Hackney: I think contractors today, if they can do it and get the rancher to go along with them or the grass person that's running these yearlings, I think they'd be ahead contracting yearling cattle now and I think they'd be ahead contracting five and a half, six weight kids for October/November delivery.
Pearson: Okay, all right, put that in your caps and think about it. Walter, thank you. Sue, you said you're an eight-dollar girl. Now, we didn't have much time to pursue this on the show but you're looking for eight-dollar soybeans.
Martin: Well, absolutely Mark. I think that, of course, my time for that to get into that price range is in the month of June but the one thing that I didn't cover on the show that I really want to talk about is that I eluded to all the things that are going on and everybody thinks that we have to have dry weather here to drive soybeans. We have less acres coming for soybeans and besides that we have all these issues going on in South America. The farmer down there is so frustrated because he sold the beans at $25/reals per sack and turned around, they're now at $40/reals per sack and he's paying more for fuel and fertilizer, he's losing money and he doesn't like this. And of course for the first time he sold sixty percent versus thirty or forty percent ahead. So, he's trying to renege, plus they are so known in Brazil and Argentina that if they think there's inflation, they will hang onto soybeans as a hedge against the inflation. And then you mix that along with weather and all the disruption and you've also got a socialistic president in office so he may side with the little guy about the GMO beans or whatever. But what is going on here I think it disruptive to exports, I also believe that there's talk that the exporter out of Argentina did not get rebated back his vat tax and he's frustrated about that and they're talking about a strike here around March 5th. There's even some rumors that Brazil may see the same thing. So, if that occurs, again, that's disruptive to exporting and these vessels are sitting there and they don't sit there cheaply without being filled. So, I think that there's reasons besides just a weather issue, not to mention that with this Asian rust bean found in nearly every soybean growing region and especially the larger ones, I think it has surprised the scientists that hey, you know, this did survive an off-season and they're trying to treat it with five fungicides but I'm hearing that these fungicides are very strong and could be somewhat hazardous. I think there's some issues coming up that will be more than just the fact that maybe they had to have a bad crop to put prices higher here.

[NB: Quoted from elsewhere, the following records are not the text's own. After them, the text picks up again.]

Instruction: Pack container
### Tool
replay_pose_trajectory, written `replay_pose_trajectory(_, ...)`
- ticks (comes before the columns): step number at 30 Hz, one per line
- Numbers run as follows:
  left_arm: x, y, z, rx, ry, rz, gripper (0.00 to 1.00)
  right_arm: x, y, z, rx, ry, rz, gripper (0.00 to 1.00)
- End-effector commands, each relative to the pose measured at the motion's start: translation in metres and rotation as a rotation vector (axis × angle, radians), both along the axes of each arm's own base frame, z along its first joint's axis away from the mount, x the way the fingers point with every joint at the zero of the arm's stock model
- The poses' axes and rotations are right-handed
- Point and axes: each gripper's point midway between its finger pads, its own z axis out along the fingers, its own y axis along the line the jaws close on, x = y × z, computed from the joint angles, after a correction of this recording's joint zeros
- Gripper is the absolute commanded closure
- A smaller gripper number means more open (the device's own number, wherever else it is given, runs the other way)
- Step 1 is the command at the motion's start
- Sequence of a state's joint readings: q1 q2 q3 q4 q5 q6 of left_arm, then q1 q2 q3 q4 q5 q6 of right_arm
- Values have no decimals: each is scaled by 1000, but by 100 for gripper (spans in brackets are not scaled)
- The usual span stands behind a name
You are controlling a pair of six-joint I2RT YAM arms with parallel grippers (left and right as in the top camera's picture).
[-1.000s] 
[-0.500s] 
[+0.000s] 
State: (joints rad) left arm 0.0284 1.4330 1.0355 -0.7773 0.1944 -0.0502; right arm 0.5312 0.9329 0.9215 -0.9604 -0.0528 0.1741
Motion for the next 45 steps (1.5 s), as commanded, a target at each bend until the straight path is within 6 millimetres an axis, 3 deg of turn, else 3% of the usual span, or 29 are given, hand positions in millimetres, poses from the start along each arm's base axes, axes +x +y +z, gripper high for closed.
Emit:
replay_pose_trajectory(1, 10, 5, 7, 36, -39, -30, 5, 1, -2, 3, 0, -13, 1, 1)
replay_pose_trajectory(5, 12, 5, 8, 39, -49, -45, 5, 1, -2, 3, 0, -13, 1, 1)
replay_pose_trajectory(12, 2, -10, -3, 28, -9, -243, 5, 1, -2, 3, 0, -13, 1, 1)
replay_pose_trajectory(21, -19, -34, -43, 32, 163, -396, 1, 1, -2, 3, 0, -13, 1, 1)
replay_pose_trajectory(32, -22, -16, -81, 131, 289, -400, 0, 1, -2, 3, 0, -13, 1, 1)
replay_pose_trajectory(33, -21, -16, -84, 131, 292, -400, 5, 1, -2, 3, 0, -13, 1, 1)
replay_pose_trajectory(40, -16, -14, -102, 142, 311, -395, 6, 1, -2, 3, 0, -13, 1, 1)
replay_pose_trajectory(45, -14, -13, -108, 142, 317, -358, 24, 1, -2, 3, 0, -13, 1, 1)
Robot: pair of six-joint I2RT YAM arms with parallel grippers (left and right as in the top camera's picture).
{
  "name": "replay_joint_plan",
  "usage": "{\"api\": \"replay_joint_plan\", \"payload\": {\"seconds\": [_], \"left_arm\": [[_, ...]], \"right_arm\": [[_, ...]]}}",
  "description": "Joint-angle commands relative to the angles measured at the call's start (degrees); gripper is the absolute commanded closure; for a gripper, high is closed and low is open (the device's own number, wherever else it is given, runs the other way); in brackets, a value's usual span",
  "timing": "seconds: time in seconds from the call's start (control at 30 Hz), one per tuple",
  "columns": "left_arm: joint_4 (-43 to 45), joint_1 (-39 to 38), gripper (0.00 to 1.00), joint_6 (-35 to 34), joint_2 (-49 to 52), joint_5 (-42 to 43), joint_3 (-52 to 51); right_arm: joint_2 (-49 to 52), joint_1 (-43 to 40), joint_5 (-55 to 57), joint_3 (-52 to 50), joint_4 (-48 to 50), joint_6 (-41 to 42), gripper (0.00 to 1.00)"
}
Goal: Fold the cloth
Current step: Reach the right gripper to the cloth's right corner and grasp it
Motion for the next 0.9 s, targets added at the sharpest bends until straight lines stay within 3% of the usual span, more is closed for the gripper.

Pearson: Okay, so the emphasis for a stronger bean market could come from the fact that we have problems in South America and there does seem to be, I don't want to call it an arrogance, but a feeling that this bean market down there is huge and ...
Martin: Absolutely, even Paraguayan production has been raised as well. So, it will be interesting to see because with everything that is going on I think we're pumping up the thing so high and I think we're going to find that that's not the case.
Pearson: Alright, well Walt and Sue, want to thank both of you very much. Walt Hackney and Sue Martin joining us for Market Plus this week. Thanks for checking in the Market to Market Web site, be sure to tell your friends and join us next time. For all of us here at Market to Market I'm Mark Pearson, have a great week.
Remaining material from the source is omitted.